Cela prit plusieurs années mais peu à peu l’atmosphère s’apaisa. Un seuil invisible avait été passé. Purifiée, l’eau retrouva une nouvelle transparence. Après tout, une religion de plus, qu’est-ce que ça changeait. Dieu restait le même quelle que soit la façon dont on le priait. Qu’il soit sans visage, à l’image d’un homme agonisant sur la croix ou annoncé par une araignée géante, c’était toujours le même Dieu. Le seul vrai Dieu : celui de l’Amour. Celui qui a fait de la création un univers. Celui qui nous relie tous à la même source, comme des îles qui émergent du même fond, séparées en surface et unies en profondeur. Séparés en superficialité et unis dans notre essence.

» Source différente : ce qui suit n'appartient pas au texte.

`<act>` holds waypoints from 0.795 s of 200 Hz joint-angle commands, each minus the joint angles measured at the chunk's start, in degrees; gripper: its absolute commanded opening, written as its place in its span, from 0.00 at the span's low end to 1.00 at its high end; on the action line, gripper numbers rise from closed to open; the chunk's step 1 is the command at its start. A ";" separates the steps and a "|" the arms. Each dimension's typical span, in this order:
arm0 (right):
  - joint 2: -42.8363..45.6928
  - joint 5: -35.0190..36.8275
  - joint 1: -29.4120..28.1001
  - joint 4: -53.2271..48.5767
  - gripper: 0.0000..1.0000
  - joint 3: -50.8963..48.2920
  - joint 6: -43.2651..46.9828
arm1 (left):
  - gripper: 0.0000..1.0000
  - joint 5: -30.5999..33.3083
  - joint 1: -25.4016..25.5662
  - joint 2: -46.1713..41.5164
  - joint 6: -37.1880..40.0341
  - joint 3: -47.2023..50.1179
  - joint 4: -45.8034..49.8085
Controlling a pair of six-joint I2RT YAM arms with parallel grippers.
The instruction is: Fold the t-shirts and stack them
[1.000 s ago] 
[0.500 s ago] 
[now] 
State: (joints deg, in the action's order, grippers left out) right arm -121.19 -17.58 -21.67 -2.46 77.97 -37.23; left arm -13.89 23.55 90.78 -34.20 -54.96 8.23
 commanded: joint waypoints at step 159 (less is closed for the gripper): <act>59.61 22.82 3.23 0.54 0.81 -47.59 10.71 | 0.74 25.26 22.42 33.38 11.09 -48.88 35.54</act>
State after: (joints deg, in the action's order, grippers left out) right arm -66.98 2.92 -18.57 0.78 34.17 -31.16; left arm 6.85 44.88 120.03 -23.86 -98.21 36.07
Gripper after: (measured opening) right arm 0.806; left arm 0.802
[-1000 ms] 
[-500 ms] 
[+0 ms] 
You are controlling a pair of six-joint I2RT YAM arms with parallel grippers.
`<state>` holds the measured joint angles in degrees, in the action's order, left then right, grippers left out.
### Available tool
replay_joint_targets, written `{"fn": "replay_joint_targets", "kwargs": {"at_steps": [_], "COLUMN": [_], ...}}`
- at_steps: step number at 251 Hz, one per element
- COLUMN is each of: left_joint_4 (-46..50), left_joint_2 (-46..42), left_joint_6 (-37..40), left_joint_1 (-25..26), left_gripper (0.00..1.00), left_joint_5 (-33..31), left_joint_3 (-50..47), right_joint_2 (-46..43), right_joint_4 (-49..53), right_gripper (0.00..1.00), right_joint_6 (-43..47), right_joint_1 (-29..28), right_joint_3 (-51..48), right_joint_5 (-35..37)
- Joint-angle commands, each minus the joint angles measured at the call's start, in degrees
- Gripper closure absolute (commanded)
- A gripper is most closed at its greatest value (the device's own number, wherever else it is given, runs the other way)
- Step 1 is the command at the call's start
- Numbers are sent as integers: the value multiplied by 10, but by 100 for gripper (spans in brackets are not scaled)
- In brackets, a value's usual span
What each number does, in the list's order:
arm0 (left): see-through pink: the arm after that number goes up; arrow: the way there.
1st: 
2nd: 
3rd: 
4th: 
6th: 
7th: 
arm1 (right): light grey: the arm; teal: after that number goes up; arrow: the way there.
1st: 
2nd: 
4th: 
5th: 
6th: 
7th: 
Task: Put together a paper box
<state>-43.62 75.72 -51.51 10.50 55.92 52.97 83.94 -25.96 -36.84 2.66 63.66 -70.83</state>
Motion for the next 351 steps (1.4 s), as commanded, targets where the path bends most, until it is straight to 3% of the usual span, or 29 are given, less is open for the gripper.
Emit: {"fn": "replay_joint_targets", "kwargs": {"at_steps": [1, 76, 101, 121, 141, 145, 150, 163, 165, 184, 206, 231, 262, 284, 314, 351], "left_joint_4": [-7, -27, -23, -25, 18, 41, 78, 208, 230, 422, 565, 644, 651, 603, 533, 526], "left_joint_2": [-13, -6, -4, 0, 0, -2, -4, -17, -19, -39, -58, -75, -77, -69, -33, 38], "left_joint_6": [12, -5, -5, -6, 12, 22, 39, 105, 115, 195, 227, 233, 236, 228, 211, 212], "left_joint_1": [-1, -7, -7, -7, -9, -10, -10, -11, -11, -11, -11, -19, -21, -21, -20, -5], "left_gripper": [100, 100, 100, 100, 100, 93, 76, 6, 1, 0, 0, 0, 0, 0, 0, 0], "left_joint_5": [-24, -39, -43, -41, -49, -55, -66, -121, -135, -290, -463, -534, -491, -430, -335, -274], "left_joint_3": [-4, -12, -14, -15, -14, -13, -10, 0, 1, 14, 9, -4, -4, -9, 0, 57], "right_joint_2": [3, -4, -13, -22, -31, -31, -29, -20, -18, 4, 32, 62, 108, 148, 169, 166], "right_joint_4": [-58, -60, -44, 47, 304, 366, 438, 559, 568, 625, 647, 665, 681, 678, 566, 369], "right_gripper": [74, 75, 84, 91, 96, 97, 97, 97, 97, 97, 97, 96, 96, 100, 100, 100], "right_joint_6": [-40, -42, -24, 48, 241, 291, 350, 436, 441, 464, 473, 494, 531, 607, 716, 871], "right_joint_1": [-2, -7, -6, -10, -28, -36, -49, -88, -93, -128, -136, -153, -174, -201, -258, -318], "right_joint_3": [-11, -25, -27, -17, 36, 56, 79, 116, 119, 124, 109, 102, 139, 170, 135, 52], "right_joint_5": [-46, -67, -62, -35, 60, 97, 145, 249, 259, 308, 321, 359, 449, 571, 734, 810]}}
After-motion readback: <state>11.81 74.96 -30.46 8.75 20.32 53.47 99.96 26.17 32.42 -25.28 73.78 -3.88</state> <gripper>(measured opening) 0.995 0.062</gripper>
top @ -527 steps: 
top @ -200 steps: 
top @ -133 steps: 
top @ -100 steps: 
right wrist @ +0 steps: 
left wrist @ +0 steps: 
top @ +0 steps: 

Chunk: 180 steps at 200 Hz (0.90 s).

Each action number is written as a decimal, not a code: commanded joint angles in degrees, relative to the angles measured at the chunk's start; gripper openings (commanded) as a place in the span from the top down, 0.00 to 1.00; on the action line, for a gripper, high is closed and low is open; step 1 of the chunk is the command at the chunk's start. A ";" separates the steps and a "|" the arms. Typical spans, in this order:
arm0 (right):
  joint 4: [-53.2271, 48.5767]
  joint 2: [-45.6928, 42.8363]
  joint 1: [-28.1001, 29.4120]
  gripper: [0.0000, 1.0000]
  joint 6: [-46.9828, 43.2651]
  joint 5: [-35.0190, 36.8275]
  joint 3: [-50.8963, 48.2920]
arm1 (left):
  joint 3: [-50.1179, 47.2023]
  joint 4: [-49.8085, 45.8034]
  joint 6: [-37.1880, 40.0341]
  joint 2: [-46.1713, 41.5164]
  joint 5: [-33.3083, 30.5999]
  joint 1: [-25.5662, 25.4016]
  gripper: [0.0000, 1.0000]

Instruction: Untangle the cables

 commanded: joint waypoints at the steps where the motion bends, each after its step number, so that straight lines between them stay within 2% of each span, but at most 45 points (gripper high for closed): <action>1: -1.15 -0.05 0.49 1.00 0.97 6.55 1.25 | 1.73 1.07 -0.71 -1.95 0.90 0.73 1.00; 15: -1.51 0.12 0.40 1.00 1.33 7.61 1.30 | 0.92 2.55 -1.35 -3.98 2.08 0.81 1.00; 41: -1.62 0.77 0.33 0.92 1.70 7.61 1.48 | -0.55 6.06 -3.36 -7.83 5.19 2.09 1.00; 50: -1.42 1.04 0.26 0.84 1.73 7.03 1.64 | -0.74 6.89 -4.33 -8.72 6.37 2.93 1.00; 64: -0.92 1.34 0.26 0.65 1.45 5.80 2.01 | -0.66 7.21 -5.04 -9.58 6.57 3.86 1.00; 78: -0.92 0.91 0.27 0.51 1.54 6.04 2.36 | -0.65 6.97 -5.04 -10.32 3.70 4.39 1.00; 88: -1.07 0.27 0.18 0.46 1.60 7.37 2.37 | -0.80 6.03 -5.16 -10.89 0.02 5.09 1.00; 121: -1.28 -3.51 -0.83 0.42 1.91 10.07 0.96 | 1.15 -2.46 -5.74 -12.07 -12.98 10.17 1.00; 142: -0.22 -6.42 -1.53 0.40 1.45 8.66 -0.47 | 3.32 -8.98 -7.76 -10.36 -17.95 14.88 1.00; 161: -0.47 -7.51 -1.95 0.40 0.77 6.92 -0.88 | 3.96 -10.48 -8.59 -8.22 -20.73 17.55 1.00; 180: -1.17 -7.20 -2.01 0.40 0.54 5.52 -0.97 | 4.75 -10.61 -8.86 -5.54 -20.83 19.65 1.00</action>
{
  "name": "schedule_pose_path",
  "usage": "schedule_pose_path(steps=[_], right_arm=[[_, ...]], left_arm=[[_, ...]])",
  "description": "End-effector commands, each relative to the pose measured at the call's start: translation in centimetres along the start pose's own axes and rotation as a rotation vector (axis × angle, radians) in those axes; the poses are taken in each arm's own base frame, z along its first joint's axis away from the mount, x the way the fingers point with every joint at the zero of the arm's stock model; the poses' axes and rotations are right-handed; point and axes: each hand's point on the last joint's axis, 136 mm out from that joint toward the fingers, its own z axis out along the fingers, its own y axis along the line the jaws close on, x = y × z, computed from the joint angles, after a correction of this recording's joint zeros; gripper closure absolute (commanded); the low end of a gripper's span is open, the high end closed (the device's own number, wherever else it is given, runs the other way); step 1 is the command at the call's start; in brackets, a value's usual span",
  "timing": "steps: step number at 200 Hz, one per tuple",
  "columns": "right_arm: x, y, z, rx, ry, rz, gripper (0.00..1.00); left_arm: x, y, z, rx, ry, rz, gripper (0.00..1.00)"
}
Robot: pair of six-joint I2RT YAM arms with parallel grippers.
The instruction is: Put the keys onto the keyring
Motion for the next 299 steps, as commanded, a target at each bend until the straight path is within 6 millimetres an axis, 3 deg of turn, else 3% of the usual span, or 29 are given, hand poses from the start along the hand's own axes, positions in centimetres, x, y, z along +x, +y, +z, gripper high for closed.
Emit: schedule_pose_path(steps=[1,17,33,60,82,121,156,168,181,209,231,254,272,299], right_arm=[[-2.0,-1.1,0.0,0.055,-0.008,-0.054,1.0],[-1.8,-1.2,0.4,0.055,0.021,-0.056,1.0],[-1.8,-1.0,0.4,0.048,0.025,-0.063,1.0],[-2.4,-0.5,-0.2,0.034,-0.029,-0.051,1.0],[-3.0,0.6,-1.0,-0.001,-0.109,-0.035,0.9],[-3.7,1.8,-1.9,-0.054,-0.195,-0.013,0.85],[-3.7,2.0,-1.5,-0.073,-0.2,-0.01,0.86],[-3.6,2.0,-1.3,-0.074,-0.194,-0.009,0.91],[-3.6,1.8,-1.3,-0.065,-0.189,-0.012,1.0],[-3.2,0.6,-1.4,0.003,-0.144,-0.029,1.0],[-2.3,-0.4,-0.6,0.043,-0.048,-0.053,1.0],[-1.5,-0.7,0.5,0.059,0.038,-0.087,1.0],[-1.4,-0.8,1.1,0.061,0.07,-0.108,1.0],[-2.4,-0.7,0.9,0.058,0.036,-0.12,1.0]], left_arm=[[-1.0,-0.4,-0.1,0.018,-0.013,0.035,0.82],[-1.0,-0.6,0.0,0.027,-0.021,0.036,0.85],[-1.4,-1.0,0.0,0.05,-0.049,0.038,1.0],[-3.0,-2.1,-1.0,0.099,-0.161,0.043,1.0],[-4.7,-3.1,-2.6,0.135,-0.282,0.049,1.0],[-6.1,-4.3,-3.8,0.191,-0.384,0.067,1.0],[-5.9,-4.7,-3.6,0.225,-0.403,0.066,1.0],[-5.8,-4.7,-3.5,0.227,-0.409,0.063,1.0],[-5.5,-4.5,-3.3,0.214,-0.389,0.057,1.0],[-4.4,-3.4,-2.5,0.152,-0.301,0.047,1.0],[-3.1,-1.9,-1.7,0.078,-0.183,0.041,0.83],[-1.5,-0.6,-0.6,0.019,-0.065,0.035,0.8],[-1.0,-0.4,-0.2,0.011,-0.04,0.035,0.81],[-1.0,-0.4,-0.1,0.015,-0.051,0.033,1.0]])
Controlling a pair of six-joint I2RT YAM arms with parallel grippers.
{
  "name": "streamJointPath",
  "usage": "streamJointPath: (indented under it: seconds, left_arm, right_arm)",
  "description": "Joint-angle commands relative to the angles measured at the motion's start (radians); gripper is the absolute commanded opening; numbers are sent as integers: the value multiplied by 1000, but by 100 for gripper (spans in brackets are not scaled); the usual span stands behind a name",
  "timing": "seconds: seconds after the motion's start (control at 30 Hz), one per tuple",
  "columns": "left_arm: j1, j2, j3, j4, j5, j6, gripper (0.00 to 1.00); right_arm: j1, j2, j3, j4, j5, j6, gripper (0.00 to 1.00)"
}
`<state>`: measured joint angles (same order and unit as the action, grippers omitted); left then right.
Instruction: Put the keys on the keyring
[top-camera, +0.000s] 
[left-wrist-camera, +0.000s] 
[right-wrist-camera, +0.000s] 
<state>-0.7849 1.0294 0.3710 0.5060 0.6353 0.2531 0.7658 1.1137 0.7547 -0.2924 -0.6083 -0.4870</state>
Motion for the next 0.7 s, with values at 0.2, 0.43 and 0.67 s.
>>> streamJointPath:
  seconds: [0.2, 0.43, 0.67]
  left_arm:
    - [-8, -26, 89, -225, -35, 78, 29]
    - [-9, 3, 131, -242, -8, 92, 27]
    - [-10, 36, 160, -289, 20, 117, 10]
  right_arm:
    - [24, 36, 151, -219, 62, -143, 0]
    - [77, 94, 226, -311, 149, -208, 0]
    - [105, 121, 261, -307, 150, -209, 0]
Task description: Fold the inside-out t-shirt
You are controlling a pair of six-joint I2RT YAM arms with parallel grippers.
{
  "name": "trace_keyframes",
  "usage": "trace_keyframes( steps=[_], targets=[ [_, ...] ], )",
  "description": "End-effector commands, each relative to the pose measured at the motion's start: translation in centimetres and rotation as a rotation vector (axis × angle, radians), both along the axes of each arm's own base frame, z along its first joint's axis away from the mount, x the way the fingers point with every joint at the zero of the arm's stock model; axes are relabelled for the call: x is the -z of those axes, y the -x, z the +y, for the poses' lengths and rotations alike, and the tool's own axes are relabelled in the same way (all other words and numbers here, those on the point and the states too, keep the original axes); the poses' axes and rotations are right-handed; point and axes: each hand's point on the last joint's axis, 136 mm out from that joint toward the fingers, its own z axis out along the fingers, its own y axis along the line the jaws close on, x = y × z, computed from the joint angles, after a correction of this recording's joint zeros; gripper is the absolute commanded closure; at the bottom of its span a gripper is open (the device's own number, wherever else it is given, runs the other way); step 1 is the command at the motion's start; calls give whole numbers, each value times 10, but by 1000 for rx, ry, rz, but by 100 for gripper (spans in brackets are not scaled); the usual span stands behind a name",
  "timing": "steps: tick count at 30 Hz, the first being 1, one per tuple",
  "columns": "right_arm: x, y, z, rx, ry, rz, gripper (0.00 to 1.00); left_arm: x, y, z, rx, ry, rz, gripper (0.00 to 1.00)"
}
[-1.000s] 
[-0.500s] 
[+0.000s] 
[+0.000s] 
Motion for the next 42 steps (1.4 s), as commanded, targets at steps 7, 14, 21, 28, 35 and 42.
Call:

La musique de Manini parlait de cette essence. Elle parlait de l’être. Entre les notes, le silence vibrait reliant toutes les notes dans le même continuum, reliant tous les êtres dans le même continuum. Sa musique était célébration.
Les hommes étant prêts, on la joua à nouveau et elle fut écoutée avec respect : elle fut enfin entendue.
On la joua sur tous les continents. De Bratislava à Vancouver. De Pékin à Vladivostok. De Rome à San Francisco. De Manille à Tokyo. De Nouakchott à Mexico. De Lima à Alexandrie. De Dharamsala à Canberra.
Le monde changea. La musique silencieuse de l’être l’imprégna. Inexplicablement, là ou précédemment se déroulaient guerres et conflits, les vieux adversaires se découvraient un visage commun, celui de l’amitié. Une intelligence nouvelle s’éveillait : celle de la compréhension et du partage. Certaines industries périclitèrent : les usines d’armement les unes après les autres fermèrent leurs portes. On partagea le travail restant. Plus que tout, l’argent, l’argent se fit le serviteur de l’être, le serviteur de l’Homme. On ne perdait plus sa vie à la gagner. Il faisait circuler l’énergie et l’amour entre tous. Comment exploiter celui qui est semblable à vous même. Les abattoirs aussi fermèrent. On ne vit plus d’eau rougie par le sang des bêtes abattues. On se nourrit autrement. On découvrit de nouvelles saveurs plus savoureuses encore et qui ne portaient pas l’odeur de la mort.